• TO DO
Wherever a line in the data holds the word "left", pull that line out.

• DATA PROVIDED
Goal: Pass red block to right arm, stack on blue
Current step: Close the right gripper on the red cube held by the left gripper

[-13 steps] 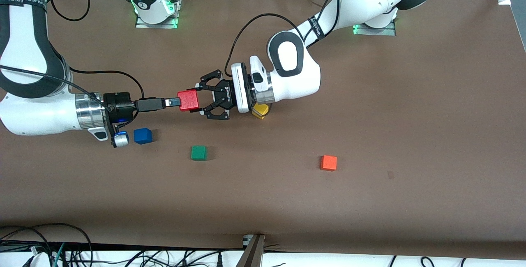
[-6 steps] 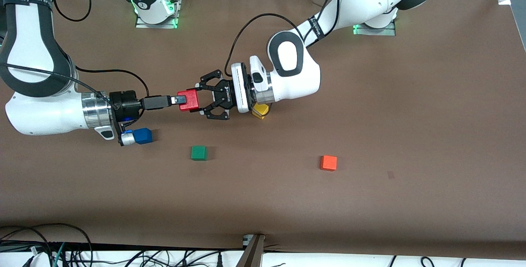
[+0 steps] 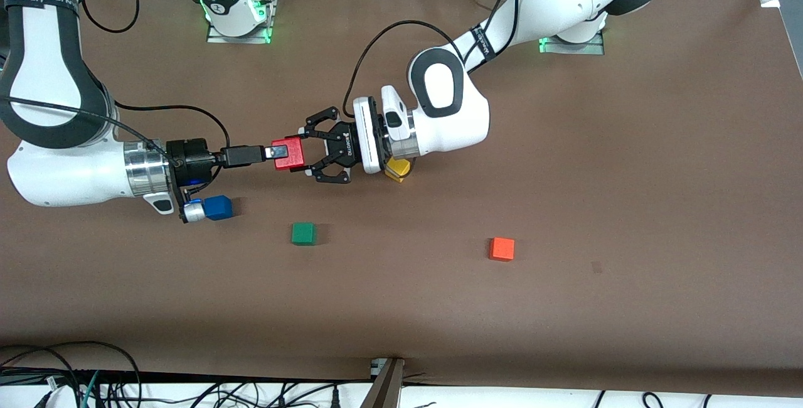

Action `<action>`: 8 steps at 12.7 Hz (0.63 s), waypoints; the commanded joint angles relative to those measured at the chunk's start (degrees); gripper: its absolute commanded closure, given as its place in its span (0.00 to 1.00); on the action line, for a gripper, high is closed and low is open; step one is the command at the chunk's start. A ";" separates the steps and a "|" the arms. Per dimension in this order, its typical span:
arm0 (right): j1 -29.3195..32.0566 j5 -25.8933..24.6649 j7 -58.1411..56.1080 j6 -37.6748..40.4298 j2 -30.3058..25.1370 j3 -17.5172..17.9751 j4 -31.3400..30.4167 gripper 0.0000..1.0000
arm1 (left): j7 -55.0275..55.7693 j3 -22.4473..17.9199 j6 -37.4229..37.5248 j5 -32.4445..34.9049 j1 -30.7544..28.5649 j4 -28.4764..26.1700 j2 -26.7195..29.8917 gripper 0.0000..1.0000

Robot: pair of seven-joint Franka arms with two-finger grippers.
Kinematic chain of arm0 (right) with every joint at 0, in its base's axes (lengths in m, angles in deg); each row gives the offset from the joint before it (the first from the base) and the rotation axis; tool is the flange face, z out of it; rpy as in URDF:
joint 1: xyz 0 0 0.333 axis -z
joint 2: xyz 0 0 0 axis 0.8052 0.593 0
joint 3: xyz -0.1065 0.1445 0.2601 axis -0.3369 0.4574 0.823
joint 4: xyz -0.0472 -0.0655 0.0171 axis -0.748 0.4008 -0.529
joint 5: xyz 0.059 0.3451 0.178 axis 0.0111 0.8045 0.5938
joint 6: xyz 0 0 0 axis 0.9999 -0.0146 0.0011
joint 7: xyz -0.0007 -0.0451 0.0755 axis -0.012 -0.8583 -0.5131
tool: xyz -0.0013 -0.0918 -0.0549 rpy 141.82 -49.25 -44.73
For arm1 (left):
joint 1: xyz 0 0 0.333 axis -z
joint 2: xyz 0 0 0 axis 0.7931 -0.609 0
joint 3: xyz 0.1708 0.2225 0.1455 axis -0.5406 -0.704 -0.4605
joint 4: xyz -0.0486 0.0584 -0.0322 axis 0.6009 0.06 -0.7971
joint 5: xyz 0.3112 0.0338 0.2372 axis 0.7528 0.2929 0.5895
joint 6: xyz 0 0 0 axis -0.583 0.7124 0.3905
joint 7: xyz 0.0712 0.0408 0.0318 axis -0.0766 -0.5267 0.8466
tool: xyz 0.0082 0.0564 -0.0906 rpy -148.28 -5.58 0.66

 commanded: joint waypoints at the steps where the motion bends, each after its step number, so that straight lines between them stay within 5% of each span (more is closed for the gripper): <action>1: -0.19 0.87 0.62 -0.29 -0.12 -0.03 0.11 0.99 | -1.19 -0.47 -0.71 -2.09 0.65 0.22 0.62 1.00; 4: -0.28 0.87 0.62 -0.38 -0.12 0.06 0.11 0.99 | -1.19 -0.47 -0.71 -2.79 0.65 0.13 0.62 1.00; 5: -0.28 0.87 0.62 -0.38 -0.12 0.06 0.11 0.99 | -0.93 -0.38 -0.79 -3.40 0.56 0.13 0.62 0.01; 8: -0.28 0.87 0.62 -0.38 -0.12 0.06 0.11 0.99 | 0.03 -0.38 -0.97 -3.59 0.47 0.13 0.80 0.00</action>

• RESPONSE BELOW
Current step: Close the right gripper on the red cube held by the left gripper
arm1 (left): j7 -55.0275..55.7693 j3 -22.4473..17.9199 j6 -37.4229..37.5248 j5 -32.4445..34.9049 j1 -30.7544..28.5649 j4 -28.4764..26.1700 j2 -26.7195..29.8917 gripper 0.0000..1.0000
For arm1 (left):

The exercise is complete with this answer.